◆ **Work required**
Count how many lines in the data hold "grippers". Only the number.

◆ **Dataset excerpt**
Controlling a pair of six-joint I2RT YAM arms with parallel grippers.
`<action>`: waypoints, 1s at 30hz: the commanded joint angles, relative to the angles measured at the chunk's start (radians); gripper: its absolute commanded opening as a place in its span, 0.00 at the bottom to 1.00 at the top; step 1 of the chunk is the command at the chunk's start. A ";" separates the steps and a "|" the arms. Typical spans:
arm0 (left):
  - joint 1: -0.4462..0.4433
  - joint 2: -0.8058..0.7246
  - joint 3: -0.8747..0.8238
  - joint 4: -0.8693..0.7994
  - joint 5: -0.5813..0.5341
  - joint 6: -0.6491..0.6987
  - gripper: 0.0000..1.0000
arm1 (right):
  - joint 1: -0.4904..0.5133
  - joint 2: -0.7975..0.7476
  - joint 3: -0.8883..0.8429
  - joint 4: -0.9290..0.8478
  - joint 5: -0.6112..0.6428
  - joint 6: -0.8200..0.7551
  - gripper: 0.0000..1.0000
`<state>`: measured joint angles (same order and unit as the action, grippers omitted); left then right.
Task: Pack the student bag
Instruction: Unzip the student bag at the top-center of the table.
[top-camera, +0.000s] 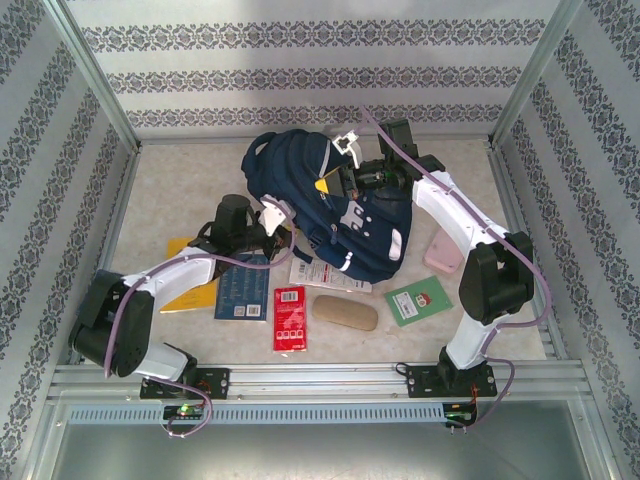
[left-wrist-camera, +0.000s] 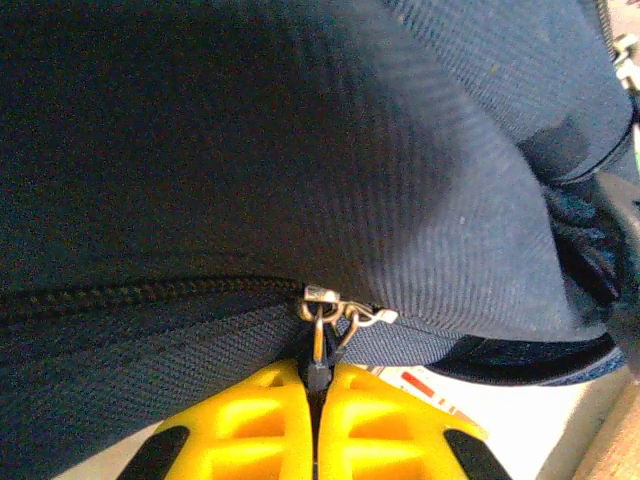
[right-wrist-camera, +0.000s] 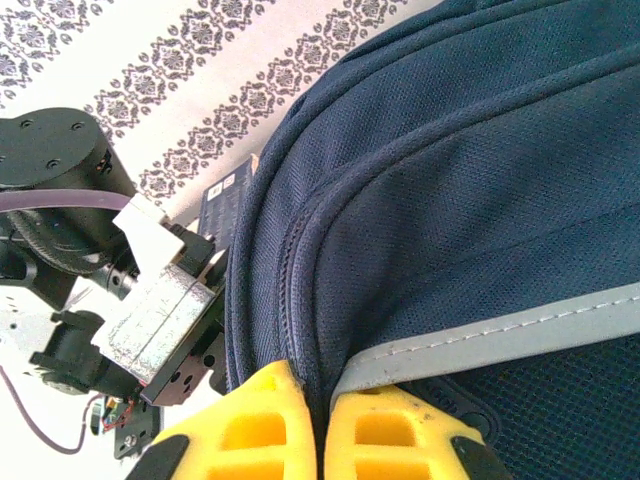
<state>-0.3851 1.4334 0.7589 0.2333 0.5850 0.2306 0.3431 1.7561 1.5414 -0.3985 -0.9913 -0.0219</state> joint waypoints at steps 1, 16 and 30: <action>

◆ **Written solution**
2